I love fat activism, which says beauty norms are contingent and health and happiness come in many shapes and sizes. The fact that we now insist that women have flat stomachs and men have six-packs seems as random as fashion, and as open to change if we all open our minds.

I love universal design, which says you can build a structure for every body, not an archi-typical structure that you then have to retrofit to accommodate people whose bodies and abilities don’t fall within a narrow part of that spectrum. A structure that accommodates all of us from the start.*

Why, I’ve asked myself, would a cis, largely neurotypical, straight, nondisabled, averaged-sized person find these concepts so compelling? Because they reject the cubbyholes society creates for all of us. My theory is that every time a trans*, autistic, non-binary, fat, and/or disabled person makes society pry open its language and — following close behind** — its minds, we all win. It pushes back against the default setting and makes it easier for us all to be who we are and find or create our own cubbyhole, or none, or multiple.
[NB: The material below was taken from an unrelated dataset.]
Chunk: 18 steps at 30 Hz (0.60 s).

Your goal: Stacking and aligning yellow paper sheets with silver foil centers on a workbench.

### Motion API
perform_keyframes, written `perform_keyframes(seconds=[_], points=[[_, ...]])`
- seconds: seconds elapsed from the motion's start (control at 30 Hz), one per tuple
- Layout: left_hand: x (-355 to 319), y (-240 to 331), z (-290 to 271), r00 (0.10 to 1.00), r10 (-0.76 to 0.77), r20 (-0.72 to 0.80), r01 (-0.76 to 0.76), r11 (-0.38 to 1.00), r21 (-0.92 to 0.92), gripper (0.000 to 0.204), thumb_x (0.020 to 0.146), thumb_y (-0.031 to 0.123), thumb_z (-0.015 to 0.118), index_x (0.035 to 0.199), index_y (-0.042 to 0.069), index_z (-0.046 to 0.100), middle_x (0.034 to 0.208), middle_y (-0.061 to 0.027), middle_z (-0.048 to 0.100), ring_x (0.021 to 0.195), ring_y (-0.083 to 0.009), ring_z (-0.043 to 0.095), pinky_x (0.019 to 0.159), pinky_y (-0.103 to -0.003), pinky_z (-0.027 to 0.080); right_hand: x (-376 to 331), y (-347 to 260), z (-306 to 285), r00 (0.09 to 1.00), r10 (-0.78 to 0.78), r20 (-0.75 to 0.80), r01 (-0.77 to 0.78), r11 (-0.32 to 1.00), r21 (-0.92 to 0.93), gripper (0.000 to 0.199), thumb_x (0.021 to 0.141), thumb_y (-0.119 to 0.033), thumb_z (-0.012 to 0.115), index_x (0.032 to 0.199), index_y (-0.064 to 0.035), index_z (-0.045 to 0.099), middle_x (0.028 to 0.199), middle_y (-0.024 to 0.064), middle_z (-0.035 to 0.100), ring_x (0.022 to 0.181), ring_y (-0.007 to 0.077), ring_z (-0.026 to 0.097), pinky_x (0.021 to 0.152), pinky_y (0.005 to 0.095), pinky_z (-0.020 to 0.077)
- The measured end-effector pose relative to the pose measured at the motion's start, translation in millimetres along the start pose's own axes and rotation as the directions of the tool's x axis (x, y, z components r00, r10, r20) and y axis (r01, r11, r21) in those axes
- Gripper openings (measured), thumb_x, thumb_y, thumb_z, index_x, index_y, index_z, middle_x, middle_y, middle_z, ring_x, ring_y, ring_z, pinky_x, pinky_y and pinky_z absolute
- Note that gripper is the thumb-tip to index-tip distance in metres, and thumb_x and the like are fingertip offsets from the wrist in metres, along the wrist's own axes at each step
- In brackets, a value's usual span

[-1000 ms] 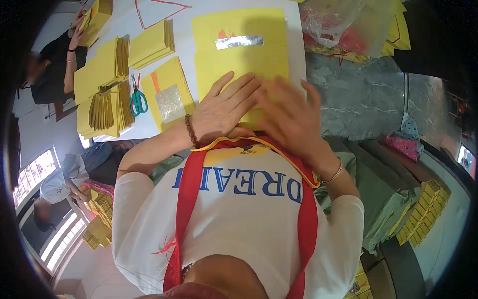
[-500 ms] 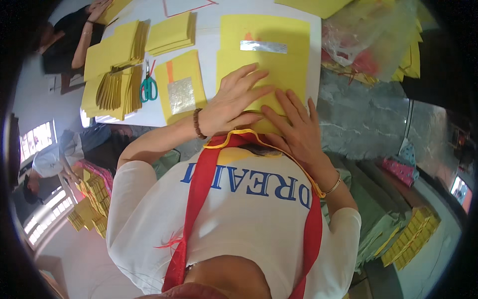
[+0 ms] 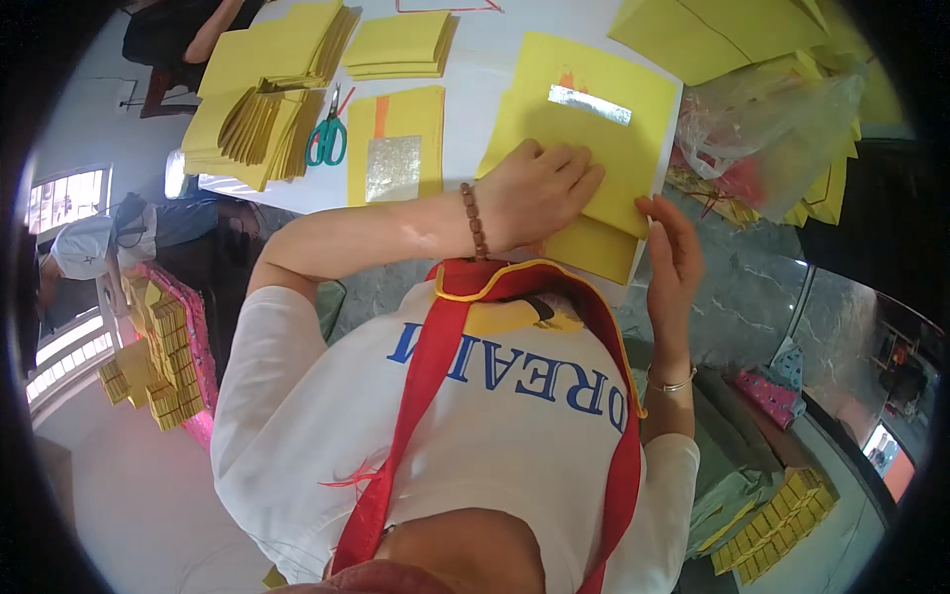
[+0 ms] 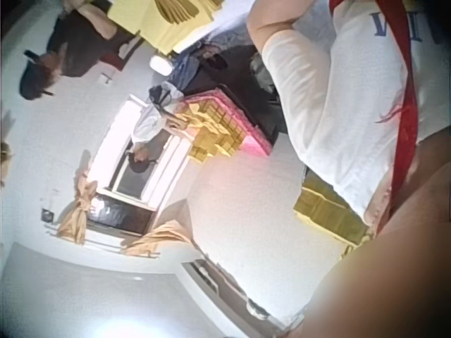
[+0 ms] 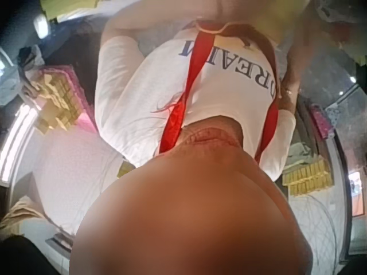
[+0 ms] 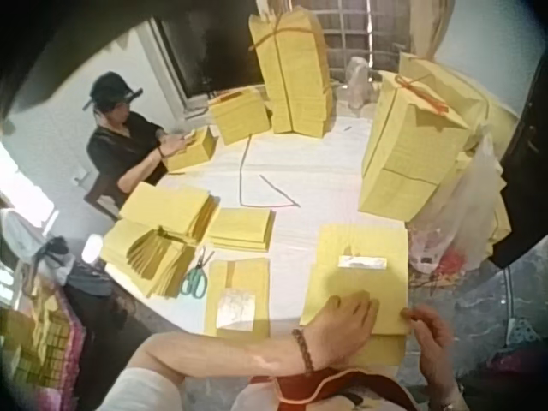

I love Robot Hugs pretty much any day, but this comic was timed perfectly for this post, which had been rattling around in my head for a while.

2014-07-21-Gender Rolls

Image description by the artist:

GENDER ROLLS:

Daily Gender Check:

Roll Three:

Roll 1d8

1 – Agender

2 – Genderqueer

3 – Trans

4 – Genderfluid

5 – Cis

6 – Non-Binary

7 – Questioning

8 – Bigender

Roll 1d10

1 – Dapper

2 – Femmetype

3 – Twinky

4 – Sophisticate

5 – Androgynous

6 – Leather

7 – Flexible

9 – Queerdo

10 – Nonconforming

Roll 1d12

1 – Princex

2 – Dragon

3 – Beefcake

4 – Shortcake

5 – Dudebro

6 – Gentleperson

7 – Cumberbatch

8 – Butch

9 – Bear

10 – Dandy

11 – Otter

12 – Queen

A: What did you get today?

B: Genderqueer femmetype dudebro

A: Tough one.

B: Nah, I’m going to totally rock it. You?

A: Agender sophisticate dragon.

B: Nice.

*************

* That said, the next person who says a building is “accessible without looking all disabled or hospital like” gets whapped upside the head (gently but effectively) with a soft, non-fatal, but memorable wheelchair part.

** I’m a linguistics major and happy to talk about how language shapes thought — I wrote a thesis on it! — so ask at your peril!